Possible disconnect between X and y values

ottonemo commented 5 years ago

There is a possible disconnect between ordering of y and X when using a skorch net as transformer in a sklearn pipeline while enabling shuffling on the valid iterator which is a very easy mistake to make (by coincidence).

To explain the basic issue, consider the following setup:

class TransformingNet(NeuralNet):
    def transform(self, X):
        return forward(X)

net = TransformingNet(module, iterator_valid__shuffle=True)
knn = KNearestNeighbor(n_neighbor=3)

pipe = Pipeline(net, knn)
pipe.fit(X_train, y_train)
pipe.predict(X_valid, y_valid)

The ordering of the embedded X_valid by TransformingNet will not correlate with the ordering of y_valid since the data gets shuffled by iterator_valid. Normally there is no need to shuffle the validation data which is why I wouldn't think of this as a big issue. However this behavior might not be as obvious all the time. Consider the following scenario:

class MyFancySampler(Sampler):
    """Basically torch.utils.data.sampler.RandomSampler"""
    def __init__(self, dataset):
        self.dataset = dataset
    def __iter__(self):
        return (i for i in torch.randperm(len(self.dataset))

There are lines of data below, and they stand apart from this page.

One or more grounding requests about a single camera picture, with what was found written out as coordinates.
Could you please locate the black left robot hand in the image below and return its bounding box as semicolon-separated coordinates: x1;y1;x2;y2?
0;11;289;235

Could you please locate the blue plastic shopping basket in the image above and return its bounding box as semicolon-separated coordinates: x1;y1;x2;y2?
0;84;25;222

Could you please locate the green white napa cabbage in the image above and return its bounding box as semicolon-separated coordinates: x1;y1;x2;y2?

class MyFancyLoader(DataLoader):
    def __init__(self, ds, **kw):
        kw['sampler'] = MyFancySampler(ds)
        super().__init__(ds, **kw)

    def __iter__(self):
        # ... <intricate iteration code> ...

net = TransformingNet(
          module, 
          iterator_train=MyFancyLoader,
          iterator_valid=MyFancyLoader,
)

This code hides the sorting disconnect pretty well and I spent a couple of hours huntin for a bug that was pretty similar to this.

I think that this (among other things) warrants a separate iterator_eval which is completely disconnected from the training process.

BenjaminBossan commented 5 years ago

First of all, this is not restricted to using the net as a transformer, even for the classical use, this could come and bite you. Furthermore, this is an issue that can easily happen with vanilla sklearn or other such frameworks.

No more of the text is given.